Watching the Nebraska Senate primary results tonight?
As usual, The Fix likes to give you a scorecard to keep track. Here's a quick rundown of who needs to win and where in the GOP primary between Ben Sasse, Sid Dinsdale and Shane Osborn. It's our list of five key counties:
Douglas County: This is the state's most-populous county (including Omaha) with more than one-fourth of the state's population and about one-fifth of GOP primary voters. Dinsdale, a banker from Omaha, will probably want to win this area by a decent margin in order to have a good shot to win -- both because it's his home and because it's the state's least-conservative area. Dinsdale, as the Wall Street Journal's Reid J. Epstein notes, has run more on his Nebraska roots than his ideological purity, which isn't exactly his strong suit.
It's also worth noting that Osborn lives in Douglas County -- though given his experience in statewide office, he's less reliant on a certain region. Sasse is from nearby Dodge County, so he's got some Omaha-area roots too.
Lancaster County: The second most-populous county in the state, this one is home to Lincoln. It was also a big source of votes for Osborn when he won his 2006 primary for treasurer. While he took 63 percent statewide, he took 68 percent in this county. Osborn was no slouch in Douglas, though, taking 66 percent there. He performed less well in rural counties, but still won all over the state.
Hall County: They say the 3rd Congressional District decides statewide GOP primaries -- and that goes double when all the candidates are from the Omaha area in far eastern Nebraska. The highly rural 3rd generally comprises about 40 percent of GOP primary voters, despite being one-third of the state's population. It's also very conservative and older. Sasse needs to win counties like this one, which is the biggest in the 3rd district and home to Grand Island. And he probably needs to do it by a good clip.

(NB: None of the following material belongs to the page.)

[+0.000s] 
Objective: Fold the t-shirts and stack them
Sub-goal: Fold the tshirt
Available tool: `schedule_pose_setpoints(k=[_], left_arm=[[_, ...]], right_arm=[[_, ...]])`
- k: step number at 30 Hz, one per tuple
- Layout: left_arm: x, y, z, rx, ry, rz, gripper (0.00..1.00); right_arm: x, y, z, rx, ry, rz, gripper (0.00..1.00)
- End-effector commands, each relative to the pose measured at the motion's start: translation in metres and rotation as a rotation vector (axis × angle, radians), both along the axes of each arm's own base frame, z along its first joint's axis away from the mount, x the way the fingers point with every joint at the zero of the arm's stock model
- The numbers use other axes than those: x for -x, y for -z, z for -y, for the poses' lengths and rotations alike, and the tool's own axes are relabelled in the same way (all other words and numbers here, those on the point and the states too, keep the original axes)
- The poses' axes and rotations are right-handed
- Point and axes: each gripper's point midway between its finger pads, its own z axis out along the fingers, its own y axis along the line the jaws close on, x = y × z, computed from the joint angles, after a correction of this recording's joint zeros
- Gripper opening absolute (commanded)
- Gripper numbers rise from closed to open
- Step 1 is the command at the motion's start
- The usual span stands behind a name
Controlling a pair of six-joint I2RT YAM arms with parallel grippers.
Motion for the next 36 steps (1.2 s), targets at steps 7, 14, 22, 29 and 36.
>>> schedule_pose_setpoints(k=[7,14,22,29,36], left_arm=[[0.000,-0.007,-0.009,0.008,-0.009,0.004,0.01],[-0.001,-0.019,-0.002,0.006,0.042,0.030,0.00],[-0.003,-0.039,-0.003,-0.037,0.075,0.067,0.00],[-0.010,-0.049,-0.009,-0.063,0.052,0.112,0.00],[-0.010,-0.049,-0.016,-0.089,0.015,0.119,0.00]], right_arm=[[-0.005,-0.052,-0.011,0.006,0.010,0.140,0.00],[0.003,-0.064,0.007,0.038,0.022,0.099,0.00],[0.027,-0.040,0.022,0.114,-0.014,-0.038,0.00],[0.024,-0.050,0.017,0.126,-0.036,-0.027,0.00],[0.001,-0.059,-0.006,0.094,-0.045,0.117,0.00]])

Buffalo County: This county neighbors Hall and is home to Kearney. Pretty much all of the Buffalo County stuff also applies here. The two counties comprise between 5 and 6 percent of the primary electorate, so they are more bellwethers for western Nebraska than big sources of votes.
Dodge County: This county is home to Midland University, where Sasse serves as president. It's also quite close to Omaha, though, meaning it's not clear that Sasse has a big advantage. In fact, you could make an argument that each man has a pretty good shot here -- Osborn's 2006 numbers were close to his statewide numbers -- so it might be an indication of where the broader race is headed.